WORK TO COMPLETE ▸ The copy should hold exactly the lines below from the one that contains "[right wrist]" through the one that contains "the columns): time" and nothing else, so no pictures.

EXTRACTED DATA ▸
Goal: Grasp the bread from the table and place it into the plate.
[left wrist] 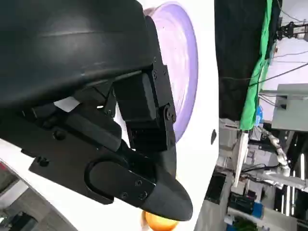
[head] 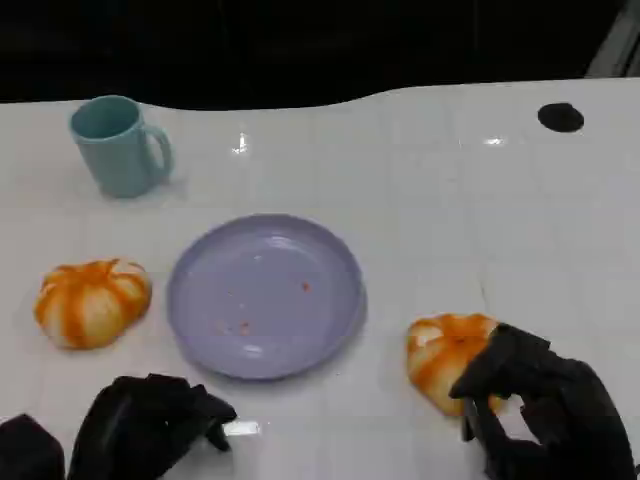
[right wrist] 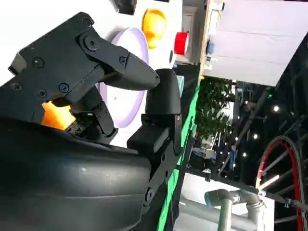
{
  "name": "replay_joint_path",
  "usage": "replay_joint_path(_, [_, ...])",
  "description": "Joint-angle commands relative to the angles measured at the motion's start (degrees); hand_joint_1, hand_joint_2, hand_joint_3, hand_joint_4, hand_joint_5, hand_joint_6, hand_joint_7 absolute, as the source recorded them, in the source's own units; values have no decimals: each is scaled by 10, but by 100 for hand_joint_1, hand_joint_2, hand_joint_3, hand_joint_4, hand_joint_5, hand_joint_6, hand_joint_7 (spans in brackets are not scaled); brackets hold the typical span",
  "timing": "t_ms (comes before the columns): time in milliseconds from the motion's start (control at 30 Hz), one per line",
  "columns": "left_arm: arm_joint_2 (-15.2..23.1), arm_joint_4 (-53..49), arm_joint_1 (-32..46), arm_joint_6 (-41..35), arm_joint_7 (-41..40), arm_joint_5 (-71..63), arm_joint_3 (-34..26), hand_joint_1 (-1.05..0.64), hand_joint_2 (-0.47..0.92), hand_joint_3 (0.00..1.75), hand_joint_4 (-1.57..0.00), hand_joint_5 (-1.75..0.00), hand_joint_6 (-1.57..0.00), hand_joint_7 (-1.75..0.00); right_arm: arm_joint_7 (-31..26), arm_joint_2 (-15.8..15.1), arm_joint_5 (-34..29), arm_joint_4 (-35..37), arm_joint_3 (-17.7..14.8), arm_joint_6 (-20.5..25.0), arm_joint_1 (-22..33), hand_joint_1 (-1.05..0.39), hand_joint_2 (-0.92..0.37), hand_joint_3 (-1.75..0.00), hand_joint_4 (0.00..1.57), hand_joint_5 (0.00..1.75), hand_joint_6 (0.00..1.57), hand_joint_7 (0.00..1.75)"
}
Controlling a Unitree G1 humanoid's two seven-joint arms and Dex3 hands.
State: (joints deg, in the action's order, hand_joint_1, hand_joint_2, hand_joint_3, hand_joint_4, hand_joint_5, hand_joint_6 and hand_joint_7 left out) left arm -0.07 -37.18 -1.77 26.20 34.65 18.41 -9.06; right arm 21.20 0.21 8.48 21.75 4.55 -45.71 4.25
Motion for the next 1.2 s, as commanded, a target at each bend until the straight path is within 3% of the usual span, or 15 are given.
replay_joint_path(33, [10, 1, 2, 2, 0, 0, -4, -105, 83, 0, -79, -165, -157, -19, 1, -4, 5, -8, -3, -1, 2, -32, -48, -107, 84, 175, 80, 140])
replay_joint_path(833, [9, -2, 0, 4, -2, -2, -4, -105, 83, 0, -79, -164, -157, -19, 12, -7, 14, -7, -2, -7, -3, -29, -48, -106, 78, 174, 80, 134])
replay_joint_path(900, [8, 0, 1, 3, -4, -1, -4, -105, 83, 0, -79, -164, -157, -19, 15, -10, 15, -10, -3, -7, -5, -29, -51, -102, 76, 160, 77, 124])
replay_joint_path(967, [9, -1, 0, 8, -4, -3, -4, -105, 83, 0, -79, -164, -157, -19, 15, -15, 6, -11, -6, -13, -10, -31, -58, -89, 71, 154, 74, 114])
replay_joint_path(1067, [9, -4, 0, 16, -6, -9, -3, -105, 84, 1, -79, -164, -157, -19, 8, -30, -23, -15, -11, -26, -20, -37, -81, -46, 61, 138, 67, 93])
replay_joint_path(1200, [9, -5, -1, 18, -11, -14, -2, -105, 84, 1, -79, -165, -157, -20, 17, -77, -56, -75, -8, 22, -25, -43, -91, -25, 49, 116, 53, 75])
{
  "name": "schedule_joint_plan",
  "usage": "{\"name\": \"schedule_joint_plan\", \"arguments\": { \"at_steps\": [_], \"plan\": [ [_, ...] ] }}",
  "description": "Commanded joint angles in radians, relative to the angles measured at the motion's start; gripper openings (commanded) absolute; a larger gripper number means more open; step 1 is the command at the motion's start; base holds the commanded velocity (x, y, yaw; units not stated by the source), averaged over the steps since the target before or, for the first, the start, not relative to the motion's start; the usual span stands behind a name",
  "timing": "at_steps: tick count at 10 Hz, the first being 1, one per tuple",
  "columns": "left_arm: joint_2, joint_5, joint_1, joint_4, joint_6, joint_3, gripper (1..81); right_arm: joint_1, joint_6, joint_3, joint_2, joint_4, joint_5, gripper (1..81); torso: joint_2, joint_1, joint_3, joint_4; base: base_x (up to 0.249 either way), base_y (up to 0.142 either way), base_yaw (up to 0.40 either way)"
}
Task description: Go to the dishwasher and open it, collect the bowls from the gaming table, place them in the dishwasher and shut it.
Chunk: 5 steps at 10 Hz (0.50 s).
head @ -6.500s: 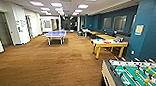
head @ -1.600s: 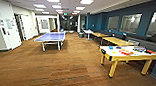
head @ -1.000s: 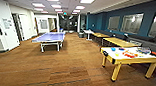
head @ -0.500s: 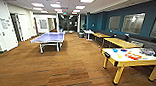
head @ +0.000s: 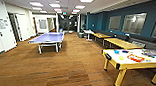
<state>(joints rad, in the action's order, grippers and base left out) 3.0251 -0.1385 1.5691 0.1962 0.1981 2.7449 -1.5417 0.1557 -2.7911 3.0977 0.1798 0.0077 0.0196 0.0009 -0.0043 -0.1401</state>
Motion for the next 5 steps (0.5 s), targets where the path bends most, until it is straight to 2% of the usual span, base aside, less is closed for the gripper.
{"name": "schedule_joint_plan", "arguments": {
  "at_steps": [1, 4, 5],
  "plan": [
    [-0.004, 0.043, -0.045, 0.003, -0.005, 0.003, 81.1, 0.051, -0.002, 0.002, 0.008, 0.003, -0.049, 81.1, 0.000, 0.000, 0.000, 0.000, 0.192, -0.072, 0.000],
    [-0.003, 0.043, -0.044, 0.003, -0.005, 0.003, 81.1, 0.050, -0.002, 0.004, 0.008, 0.001, -0.049, 81.1, 0.000, 0.000, 0.000, 0.000, 0.191, -0.071, 0.000],
    [-0.003, 0.043, -0.045, 0.003, -0.005, 0.003, 81.1, 0.050, -0.002, 0.004, 0.008, 0.003, -0.049, 81.1, 0.000, 0.000, 0.000, 0.000, 0.191, 0.000, 0.000]
  ]
}}
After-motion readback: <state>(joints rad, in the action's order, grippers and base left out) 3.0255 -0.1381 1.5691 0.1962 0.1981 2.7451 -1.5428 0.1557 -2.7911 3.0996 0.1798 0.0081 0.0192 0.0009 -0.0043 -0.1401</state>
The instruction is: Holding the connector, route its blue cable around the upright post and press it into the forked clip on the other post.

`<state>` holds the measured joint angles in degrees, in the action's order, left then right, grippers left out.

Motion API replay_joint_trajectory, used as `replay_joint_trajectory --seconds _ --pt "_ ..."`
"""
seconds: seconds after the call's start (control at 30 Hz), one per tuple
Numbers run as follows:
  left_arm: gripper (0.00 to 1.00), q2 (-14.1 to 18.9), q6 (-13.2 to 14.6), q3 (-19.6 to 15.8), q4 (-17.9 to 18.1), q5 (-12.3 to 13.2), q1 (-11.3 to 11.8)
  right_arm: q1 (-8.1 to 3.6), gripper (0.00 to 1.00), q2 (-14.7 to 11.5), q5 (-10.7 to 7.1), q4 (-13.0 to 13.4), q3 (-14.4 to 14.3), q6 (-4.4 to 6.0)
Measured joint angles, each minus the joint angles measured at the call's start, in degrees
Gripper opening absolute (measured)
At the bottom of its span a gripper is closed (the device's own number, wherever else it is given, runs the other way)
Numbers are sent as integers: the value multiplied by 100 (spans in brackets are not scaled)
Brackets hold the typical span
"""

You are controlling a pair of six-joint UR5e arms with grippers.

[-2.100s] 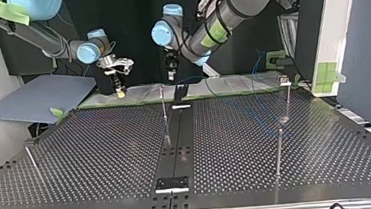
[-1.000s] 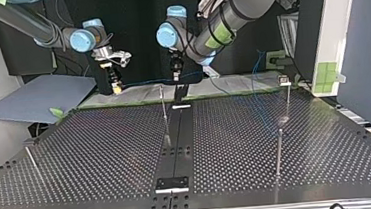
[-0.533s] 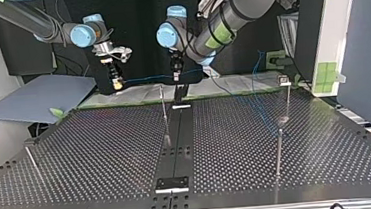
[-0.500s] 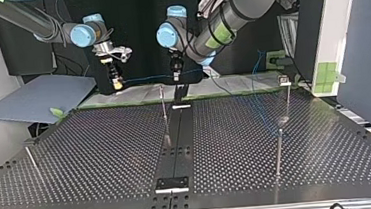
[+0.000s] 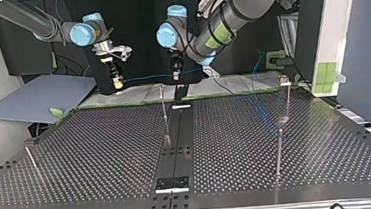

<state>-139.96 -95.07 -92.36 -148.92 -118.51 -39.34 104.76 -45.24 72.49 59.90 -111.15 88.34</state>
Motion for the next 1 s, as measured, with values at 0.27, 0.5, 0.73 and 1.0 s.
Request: replay_joint_trajectory --seconds 0.27,0.5,0.73,1.0 --pt "100 -15 -121 28 60 131 93 9 0 -1 -4 10 -3 0" --pt "100 -104 -214 154 -49 204 187 13 0 -6 2 15 0 0" --pt "100 -360 -342 433 -323 299 228 14 0 -8 -2 15 0 10" --pt "100 -588 -460 832 -512 333 275 14 0 -15 3 19 0 39"
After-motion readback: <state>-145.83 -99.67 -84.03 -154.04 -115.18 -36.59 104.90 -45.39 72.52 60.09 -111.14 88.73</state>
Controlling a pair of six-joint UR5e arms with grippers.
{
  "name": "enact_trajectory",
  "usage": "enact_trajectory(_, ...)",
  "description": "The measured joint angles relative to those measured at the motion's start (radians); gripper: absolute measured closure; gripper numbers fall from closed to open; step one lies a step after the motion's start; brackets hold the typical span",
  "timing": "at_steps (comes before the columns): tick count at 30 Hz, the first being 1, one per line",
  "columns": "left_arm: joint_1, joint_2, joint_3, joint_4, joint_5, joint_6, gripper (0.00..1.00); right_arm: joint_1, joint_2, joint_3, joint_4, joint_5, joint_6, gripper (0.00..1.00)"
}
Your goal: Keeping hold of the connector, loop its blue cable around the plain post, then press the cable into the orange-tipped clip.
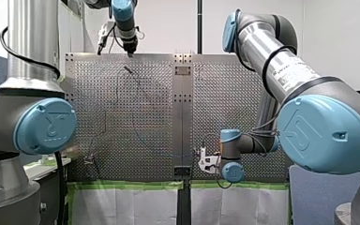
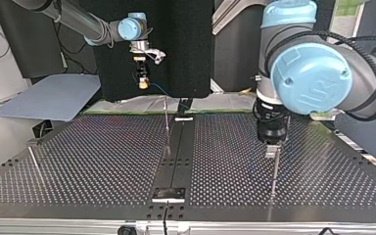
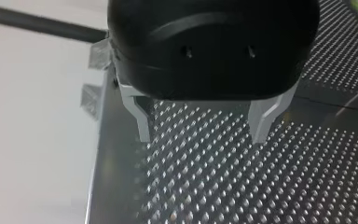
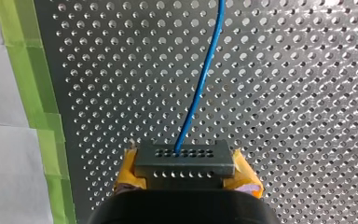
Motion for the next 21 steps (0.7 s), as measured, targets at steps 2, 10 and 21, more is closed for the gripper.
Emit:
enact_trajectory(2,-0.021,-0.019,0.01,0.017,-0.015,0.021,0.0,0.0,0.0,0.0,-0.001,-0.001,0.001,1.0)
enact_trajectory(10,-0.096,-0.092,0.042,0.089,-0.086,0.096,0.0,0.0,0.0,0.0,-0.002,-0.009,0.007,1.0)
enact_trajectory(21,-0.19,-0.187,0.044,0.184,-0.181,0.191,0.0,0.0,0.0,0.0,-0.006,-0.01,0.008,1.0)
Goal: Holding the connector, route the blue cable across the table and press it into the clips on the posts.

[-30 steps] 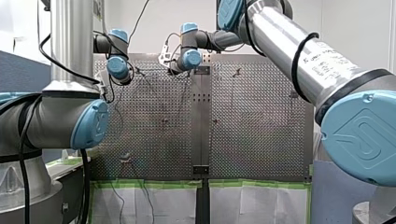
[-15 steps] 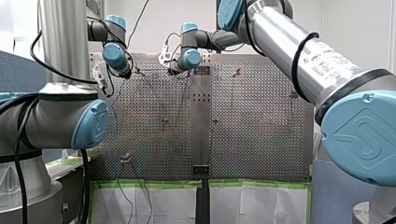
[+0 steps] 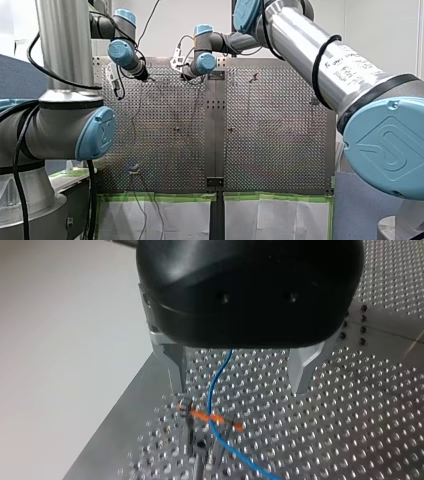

EXPECTED ANSWER ▸
[right wrist] 
{
  "name": "replay_joint_path",
  "usage": "replay_joint_path(_, [_, ...])",
  "description": "Joint-angle commands relative to the angles measured at the motion's start (degrees); hand_joint_1, hand_joint_2, hand_joint_3, hand_joint_4, hand_joint_5, hand_joint_6, hand_joint_7 absolute, as the source recorded them, in the source's own units; values have no decimals: each is scaled by 10, but by 100 for hand_joint_1, hand_joint_2, hand_joint_3, hand_joint_4, hand_joint_5, hand_joint_6, hand_joint_7 (spans in brackets are not scaled); brackets hold the typical span",
  "timing": "t_ms (comes before the columns): time in milliseconds from the motion's start (control at 30 Hz), one per line",

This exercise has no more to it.